Quase cinco milhões de refugiados já deixaram a Síria por conta da guerra. Eles fogem da violência, da fome, da pobreza e muitos vêm para o Brasil à procura de um lugar seguro para viver com a família. Mas para permanecer aqui é preciso desembolsar quase mil reais na emissão do Registro Nacional de Estrangeiro. Uma despesa alta, para quem, na maioria das vezes, conseguiu fugir apenas com roupas e objetos pessoais.

 

A repórter Letícia Lagoa mostra a realidade de uma família síria, que vive em São Paulo há mais de três anos, e só conseguiu se manter no país com a ajuda de amigos e depois que a Justiça determinou a isenção do pagamento de taxas para emissão dos documentos.

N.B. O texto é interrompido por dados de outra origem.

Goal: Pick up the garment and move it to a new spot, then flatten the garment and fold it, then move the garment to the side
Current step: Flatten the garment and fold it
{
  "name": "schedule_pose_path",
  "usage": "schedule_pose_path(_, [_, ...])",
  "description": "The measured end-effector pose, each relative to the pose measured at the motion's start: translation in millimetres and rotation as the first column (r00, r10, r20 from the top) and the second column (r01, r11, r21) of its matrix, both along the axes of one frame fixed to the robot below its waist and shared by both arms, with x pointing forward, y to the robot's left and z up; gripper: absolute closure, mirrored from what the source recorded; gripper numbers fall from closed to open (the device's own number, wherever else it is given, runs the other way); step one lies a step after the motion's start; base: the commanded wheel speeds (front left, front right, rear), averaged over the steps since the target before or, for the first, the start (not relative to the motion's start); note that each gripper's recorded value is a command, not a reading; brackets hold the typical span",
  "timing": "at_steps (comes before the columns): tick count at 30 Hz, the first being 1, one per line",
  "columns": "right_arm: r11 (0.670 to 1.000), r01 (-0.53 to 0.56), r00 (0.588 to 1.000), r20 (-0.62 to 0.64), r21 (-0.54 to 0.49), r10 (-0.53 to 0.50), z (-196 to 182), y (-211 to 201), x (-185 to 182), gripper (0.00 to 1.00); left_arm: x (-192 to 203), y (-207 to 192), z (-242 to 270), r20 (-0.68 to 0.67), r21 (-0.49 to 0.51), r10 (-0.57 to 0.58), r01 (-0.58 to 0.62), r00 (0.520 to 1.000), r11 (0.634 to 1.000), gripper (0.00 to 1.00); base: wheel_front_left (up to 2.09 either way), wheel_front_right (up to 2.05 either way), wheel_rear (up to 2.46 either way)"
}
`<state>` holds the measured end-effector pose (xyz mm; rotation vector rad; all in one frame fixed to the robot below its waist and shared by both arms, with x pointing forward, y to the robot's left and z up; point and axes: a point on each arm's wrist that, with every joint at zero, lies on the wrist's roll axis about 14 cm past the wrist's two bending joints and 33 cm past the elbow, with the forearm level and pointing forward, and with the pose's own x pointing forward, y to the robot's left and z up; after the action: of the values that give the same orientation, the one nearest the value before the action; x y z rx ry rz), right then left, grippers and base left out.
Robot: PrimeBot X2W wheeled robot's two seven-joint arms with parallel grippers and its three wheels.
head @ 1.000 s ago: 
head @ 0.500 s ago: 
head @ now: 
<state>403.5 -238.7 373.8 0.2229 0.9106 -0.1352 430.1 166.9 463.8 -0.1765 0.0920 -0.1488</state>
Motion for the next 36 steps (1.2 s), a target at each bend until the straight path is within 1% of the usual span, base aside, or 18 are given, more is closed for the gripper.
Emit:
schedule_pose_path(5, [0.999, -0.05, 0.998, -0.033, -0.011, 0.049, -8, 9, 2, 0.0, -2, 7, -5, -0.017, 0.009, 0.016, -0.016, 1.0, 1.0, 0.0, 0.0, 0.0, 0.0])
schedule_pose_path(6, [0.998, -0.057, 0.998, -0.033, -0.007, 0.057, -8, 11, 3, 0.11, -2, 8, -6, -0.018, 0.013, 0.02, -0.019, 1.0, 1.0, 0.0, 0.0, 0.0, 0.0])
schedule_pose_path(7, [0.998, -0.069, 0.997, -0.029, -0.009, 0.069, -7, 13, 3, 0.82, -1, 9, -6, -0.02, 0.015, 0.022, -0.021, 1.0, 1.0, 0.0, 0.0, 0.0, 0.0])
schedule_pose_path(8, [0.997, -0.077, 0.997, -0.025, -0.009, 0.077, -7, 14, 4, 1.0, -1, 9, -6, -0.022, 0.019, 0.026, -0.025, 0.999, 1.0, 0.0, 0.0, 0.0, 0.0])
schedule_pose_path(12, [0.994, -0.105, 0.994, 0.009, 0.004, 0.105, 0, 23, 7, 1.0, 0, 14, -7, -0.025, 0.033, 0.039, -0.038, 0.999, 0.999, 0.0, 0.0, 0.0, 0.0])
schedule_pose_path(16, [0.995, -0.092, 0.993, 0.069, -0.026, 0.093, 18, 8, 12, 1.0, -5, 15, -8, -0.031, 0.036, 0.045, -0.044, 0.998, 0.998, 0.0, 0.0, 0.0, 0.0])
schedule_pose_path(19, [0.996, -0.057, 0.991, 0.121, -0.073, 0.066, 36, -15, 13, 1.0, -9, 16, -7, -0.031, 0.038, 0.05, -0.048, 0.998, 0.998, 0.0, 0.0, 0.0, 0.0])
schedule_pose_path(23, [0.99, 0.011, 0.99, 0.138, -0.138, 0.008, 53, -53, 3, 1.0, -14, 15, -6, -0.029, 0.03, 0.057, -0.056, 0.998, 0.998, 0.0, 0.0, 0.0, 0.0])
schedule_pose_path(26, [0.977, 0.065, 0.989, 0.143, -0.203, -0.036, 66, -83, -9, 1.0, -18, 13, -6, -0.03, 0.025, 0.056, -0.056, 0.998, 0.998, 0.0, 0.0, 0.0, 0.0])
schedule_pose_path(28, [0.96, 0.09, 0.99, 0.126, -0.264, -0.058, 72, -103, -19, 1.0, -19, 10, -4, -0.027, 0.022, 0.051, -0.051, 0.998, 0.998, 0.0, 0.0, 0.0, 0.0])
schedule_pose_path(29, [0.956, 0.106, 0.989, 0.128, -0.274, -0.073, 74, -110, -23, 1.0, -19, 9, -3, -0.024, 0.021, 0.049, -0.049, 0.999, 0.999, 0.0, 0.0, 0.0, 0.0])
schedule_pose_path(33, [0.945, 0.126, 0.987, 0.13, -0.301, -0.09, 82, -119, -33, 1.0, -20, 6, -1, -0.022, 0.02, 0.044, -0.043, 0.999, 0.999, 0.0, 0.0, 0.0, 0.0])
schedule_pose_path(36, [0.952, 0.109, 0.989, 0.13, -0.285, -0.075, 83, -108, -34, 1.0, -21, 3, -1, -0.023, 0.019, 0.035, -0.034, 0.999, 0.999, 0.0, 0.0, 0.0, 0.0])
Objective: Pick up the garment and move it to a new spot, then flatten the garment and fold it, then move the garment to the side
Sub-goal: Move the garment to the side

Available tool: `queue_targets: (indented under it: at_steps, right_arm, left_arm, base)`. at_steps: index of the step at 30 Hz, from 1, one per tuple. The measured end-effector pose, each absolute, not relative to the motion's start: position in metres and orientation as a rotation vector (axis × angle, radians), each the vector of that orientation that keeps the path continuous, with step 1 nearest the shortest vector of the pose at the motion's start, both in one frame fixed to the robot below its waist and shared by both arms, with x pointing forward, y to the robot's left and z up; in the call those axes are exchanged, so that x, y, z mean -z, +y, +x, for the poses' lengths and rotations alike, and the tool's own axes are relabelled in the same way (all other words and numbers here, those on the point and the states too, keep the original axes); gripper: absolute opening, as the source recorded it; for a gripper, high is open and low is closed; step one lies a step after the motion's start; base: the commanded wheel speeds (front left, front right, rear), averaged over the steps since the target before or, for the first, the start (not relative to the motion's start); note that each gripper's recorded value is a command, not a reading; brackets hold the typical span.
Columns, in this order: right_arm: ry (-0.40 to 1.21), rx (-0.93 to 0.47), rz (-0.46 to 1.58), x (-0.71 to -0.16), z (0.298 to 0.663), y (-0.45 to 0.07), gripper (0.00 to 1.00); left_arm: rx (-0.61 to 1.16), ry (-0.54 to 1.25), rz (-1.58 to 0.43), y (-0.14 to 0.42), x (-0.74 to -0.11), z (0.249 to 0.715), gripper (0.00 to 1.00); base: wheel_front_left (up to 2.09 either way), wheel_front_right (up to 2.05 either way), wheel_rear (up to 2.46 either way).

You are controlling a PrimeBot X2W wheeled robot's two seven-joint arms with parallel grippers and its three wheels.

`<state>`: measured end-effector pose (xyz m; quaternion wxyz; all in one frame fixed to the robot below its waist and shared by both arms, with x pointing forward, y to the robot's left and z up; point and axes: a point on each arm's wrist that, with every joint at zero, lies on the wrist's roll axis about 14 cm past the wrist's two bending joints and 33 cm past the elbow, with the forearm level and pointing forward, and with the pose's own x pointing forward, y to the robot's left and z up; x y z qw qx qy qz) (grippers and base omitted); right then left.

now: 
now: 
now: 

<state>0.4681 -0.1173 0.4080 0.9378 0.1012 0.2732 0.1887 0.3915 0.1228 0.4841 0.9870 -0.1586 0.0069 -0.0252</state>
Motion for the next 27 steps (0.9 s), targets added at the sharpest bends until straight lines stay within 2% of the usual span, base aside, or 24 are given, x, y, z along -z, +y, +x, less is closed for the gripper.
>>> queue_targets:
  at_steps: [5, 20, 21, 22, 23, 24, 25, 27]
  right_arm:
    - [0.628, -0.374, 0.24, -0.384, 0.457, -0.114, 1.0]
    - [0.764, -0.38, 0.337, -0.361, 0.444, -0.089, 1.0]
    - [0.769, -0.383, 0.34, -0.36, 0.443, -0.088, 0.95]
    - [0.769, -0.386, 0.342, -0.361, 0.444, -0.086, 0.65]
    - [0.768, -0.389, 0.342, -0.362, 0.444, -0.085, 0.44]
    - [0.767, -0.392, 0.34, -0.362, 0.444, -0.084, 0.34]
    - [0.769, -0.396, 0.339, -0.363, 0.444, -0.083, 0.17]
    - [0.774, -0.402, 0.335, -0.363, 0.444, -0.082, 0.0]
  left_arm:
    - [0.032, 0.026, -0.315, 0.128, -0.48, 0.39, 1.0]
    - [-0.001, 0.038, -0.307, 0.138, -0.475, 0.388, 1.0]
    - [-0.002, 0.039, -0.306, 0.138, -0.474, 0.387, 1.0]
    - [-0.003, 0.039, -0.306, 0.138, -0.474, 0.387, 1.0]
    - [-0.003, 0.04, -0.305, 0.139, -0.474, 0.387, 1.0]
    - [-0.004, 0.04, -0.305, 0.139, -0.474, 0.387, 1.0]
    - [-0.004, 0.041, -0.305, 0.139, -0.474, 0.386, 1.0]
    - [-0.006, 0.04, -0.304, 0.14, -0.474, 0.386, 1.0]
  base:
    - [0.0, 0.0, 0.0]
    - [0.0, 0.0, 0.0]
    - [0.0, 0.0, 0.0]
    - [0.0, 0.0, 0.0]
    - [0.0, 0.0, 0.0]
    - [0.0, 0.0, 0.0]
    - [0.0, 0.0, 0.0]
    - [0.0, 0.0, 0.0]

Além de regularizar a situação, outra barreira que precisa ser superada pelo estrangeiro que decide deixar o país de origem é o idioma. Na hora de disputar uma vaga no mercado de trabalho, a desenvoltura e o conhecimento da língua fazem toda a diferença. No Amazonas, um médico Peruano teve o registro profissional negado, porque não falava fluentemente o português. Para exercer a profissão ele precisou recorrer à Justiça. O Tribunal Regional Federal da 1ª Região entendeu que a decisão do Conselho Regional de Medicina foi desproporcional e liberou o registro ao profissional.
 

E enquanto vários estrangeiros buscam uma oportunidade aqui, milhares de brasileiros sonham em morar no exterior. Mas, cuidado, as promessas de emprego fácil e bons salários, mascaram um dos crimes mais rentáveis do mundo: o tráfico de pessoas. São Paulo, Minas Gerais e Rio de Janeiro estão entre as principais rotas dos aliciadores. Nesta edição, relembramos a condenação pela Justiça Federal de quatro brasileiros que integravam uma organização criminosa que atuava na Itália.
 

O Via Legal fala ainda sobre adoção. A chegada de um filho muda a rotina de toda a família e é preciso tempo para se adaptar. O mesmo acontece quando uma criança é adotada. Aliás, nesses casos, o convívio com os novos pais é ainda mais importante. Foi pensando nisso que uma professora da Universidade Federal do Rio Grande do Sul quis passar mais tempo com o filho adotivo. E conseguiu. O Tribunal Regional Federal da 4ª Região determinou a ampliação da licença da servidora. A reportagem é de Marcelo Magalhães.
 

A regra que garante seis meses de licença a mães que adotam é válida apenas para as servidoras mulheres. Mas, na fila de pretendentes há também pais solteiros que querem adotar e ter os mesmos direitos. O programa relembra, ainda, a história de um servidor público do Recife que conquistou esse benefício.